CGT backdown: You win some, you lose some

5:35 pm on 17 April 2019

Power Play: Labour and the Greens have eaten a big dead rat in losing the campaigned-on capital gains tax, while Winston Peters reminded everyone of the potency of coalition government, Jo Moir writes.

Winston Peters following a Cabinet meeting on gun law reform, 18 March.

Winston Peters following a Cabinet meeting on gun law reform, 18 March. Photo: RNZ / Rebekah Parsons-King

It wasn't even an hour after the Prime Minister had put the final nail in the coffin that is the capital gains tax (CGT) when RNZ asked Mr Peters whether Labour will be expecting his party's support on another issue in return for losing this flagship policy. Mr Peters fired back: "May I remind you, the Labour Party is in government because of my party."

No reading between the lines necessary.

Nobody was more aware of how this announcement was going to play with the public and fourth estate than Jacinda Ardern and for that exact reason she made the call to front reporters and the country on her own.

While Mr Peters might have taken a CGT off the table today, Ms Ardern knew she could at least scrabble together one point on the Labour scoreboard by taking it off the table forever under her leadership.

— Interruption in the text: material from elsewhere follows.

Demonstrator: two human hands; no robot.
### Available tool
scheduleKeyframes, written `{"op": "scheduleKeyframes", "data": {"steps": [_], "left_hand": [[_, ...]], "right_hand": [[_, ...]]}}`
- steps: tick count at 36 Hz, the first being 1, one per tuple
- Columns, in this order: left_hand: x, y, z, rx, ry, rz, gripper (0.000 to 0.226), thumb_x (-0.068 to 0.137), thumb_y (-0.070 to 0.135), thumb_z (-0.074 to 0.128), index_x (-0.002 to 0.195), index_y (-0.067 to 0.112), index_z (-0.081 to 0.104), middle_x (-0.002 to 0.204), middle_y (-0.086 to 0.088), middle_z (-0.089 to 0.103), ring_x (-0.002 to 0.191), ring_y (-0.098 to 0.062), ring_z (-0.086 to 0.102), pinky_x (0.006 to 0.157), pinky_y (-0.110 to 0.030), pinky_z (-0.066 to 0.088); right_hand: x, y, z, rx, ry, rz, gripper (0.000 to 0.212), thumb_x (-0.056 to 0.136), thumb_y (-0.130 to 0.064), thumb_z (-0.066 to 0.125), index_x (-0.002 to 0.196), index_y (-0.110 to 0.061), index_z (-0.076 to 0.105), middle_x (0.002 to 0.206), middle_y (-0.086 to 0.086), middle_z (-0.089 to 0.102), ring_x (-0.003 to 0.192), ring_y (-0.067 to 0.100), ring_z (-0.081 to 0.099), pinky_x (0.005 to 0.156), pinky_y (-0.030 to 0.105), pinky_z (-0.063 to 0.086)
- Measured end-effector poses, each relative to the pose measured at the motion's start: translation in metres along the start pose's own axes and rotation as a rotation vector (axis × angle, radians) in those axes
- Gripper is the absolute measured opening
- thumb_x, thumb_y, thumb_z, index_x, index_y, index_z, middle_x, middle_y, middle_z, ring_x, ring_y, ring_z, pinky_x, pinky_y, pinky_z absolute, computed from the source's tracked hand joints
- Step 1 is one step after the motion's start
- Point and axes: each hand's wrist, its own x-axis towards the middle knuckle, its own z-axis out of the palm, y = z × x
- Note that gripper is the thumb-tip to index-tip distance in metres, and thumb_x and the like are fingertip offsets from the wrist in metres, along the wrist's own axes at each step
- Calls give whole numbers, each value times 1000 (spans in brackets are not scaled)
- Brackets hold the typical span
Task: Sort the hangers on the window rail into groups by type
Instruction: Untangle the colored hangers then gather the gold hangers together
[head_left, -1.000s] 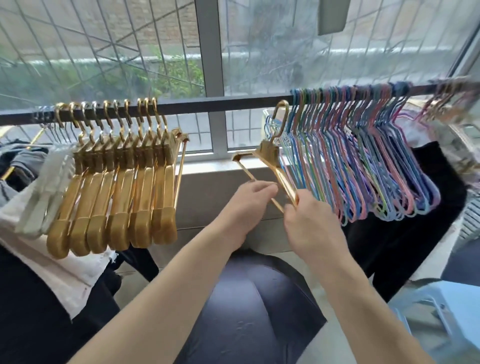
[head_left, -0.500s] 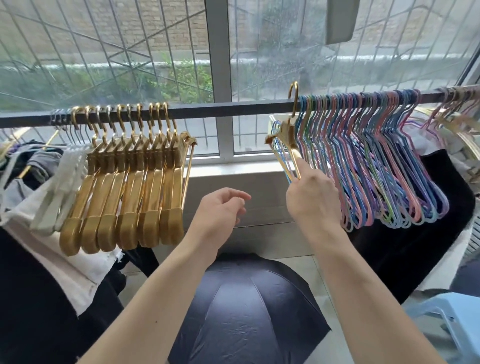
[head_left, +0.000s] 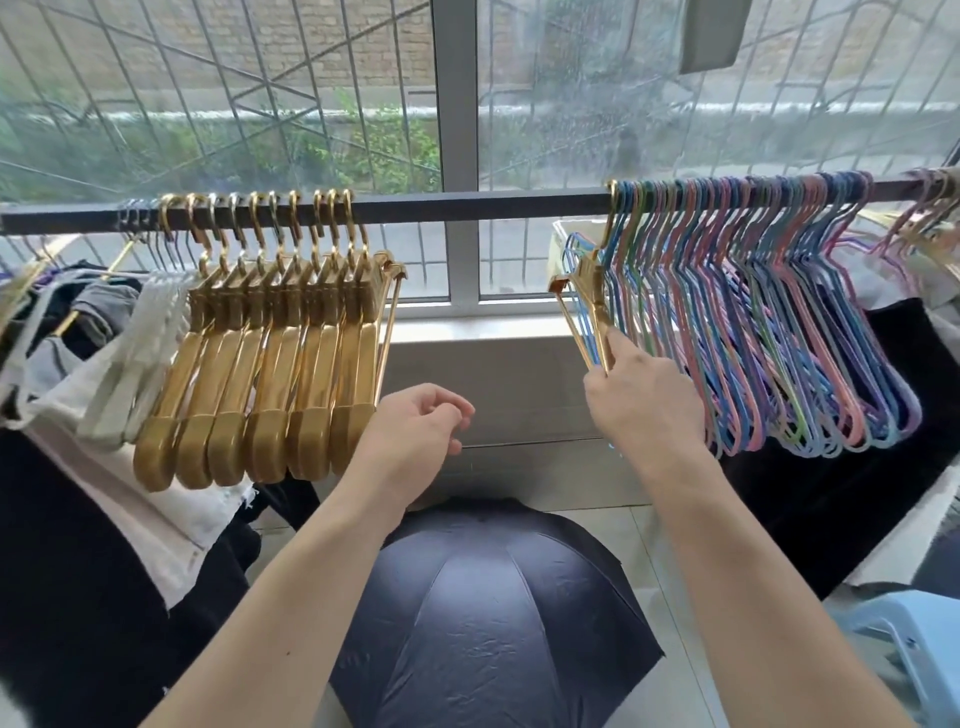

An announcement of that magnitude would normally see her flanked by the likes of Finance Minister Grant Robertson and Revenue Minister Stuart Nash, but today she made sure it was just her.

It was her captain's call to put it on the table at the 2017 election and, fairly swiftly, take it off again.

Today, it was her captain's call to get rid of the niggly tax that has pulled her party down election after election and, standing to address the country, it was a very visual reminder of just who is Prime Minister.

NZ First, two points - Labour, one.

As for the Greens they had no hope of getting any points on the board today and while co-leader James Shaw came out with his best disappointed-but-optimistic face on, it was clear yet again NZ First had served them a gigantic dead rat to eat.

Even Mr Shaw is aware they're starting to stack up.

Asked whether this was the biggest dead rat yet (bear in mind the waka-jumping legislation and Chinese water bottling expansion were pretty substantial) Mr Shaw replied: "I don't rank my list''.

He couldn't even hold on to the hope of a CGT under a future Labour-Greens coalition after Ms Ardern killed that today as well.

The Greens have been campaigning on a CGT for the entire two decades they've been in Parliament and today the Prime Minister stood and told the country there is simply no public mandate for it.

While she's disappointed with the decision after spending years campaigning on a fairer tax system, the consolation prize is knowing she's at least taken the wind out of the Opposition's sails, if nothing else.

National Party leader Simon Bridges had genuinely made some traction on the CGT both in the House and with the public before the country changed in an extraordinary way on 15 March when 50 people were killed in Christchurch's terror attack.

Politics ground to a halt, as it should, and Mr Bridges has never managed to regain that momentum in the weeks since.

A full blown CGT was never on the cards with NZ First in the mix but Mr Bridges would have been banking on a watered down one to give him something to chew on when Parliament resumes after Easter.

The best he can hope for is that another meaty issue comes his way over the recess.

National, zero points.

Mr Shaw really summed it up for everyone today when he said you win some, you lose some.

He'll be hoping nobody took him seriously when he told Morning Report in February that the government didn't deserve to be re-elected if it didn't introduce a CGT.